> **PROBLEM TO SOLVE**
Going through the data below, copy out each line where the word "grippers" shows up.

> **DATA EXCERPT**
# # # # #

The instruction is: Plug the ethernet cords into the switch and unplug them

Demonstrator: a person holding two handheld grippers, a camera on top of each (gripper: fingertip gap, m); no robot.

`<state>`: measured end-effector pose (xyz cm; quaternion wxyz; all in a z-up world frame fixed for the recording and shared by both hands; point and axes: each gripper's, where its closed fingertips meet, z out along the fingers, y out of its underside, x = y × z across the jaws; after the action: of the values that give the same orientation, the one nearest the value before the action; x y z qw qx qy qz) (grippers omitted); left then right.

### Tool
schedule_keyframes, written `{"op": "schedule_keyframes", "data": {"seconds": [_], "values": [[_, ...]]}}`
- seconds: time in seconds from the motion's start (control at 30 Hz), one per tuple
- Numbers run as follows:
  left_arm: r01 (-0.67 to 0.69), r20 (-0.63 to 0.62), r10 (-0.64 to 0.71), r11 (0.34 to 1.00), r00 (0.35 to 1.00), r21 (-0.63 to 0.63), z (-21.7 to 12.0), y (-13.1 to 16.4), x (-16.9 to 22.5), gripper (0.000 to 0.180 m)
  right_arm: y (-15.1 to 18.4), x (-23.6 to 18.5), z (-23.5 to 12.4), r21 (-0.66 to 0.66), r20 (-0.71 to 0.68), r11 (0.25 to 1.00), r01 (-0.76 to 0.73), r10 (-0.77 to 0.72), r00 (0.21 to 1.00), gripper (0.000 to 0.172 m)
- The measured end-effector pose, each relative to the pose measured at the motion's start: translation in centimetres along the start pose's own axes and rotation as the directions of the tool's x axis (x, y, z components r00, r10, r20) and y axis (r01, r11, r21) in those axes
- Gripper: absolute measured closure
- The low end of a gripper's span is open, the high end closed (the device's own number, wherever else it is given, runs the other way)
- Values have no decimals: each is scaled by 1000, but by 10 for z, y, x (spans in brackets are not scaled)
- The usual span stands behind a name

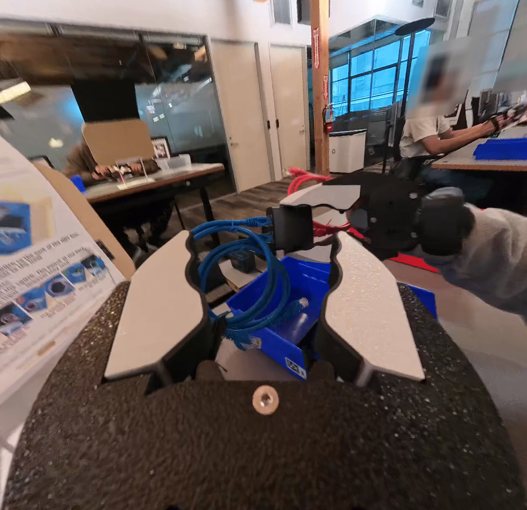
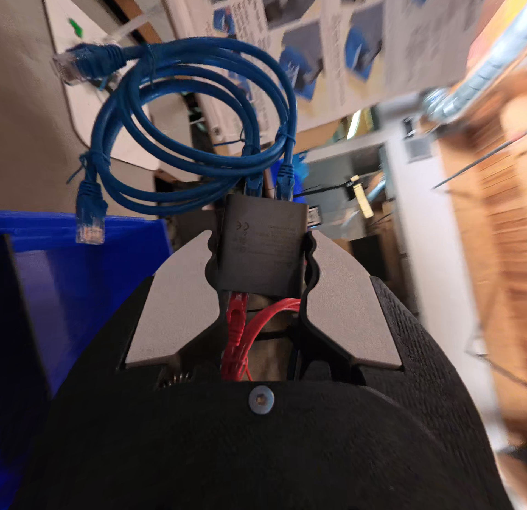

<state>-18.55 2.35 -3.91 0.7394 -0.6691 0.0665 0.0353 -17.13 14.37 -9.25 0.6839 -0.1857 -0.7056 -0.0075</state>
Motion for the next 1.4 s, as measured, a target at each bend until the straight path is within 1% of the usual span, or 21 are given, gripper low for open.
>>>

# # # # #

> **THE ANSWER**
Demonstrator: a person holding two handheld grippers, a camera on top of each (gripper: fingertip gap, m); no robot.
`<state>`: measured end-effector pose (xyz cm; quaternion wxyz; all in a z-up world frame fixed for the recording and shared by both hands; point and axes: each gripper's, where its closed fingertips meet, z out along the fingers, y out of its underside, x = y × z across the jaws; after the action: of the values that give the same orientation, the one nearest the value before the action; x y z qw qx qy qz) (grippers omitted); left then right.

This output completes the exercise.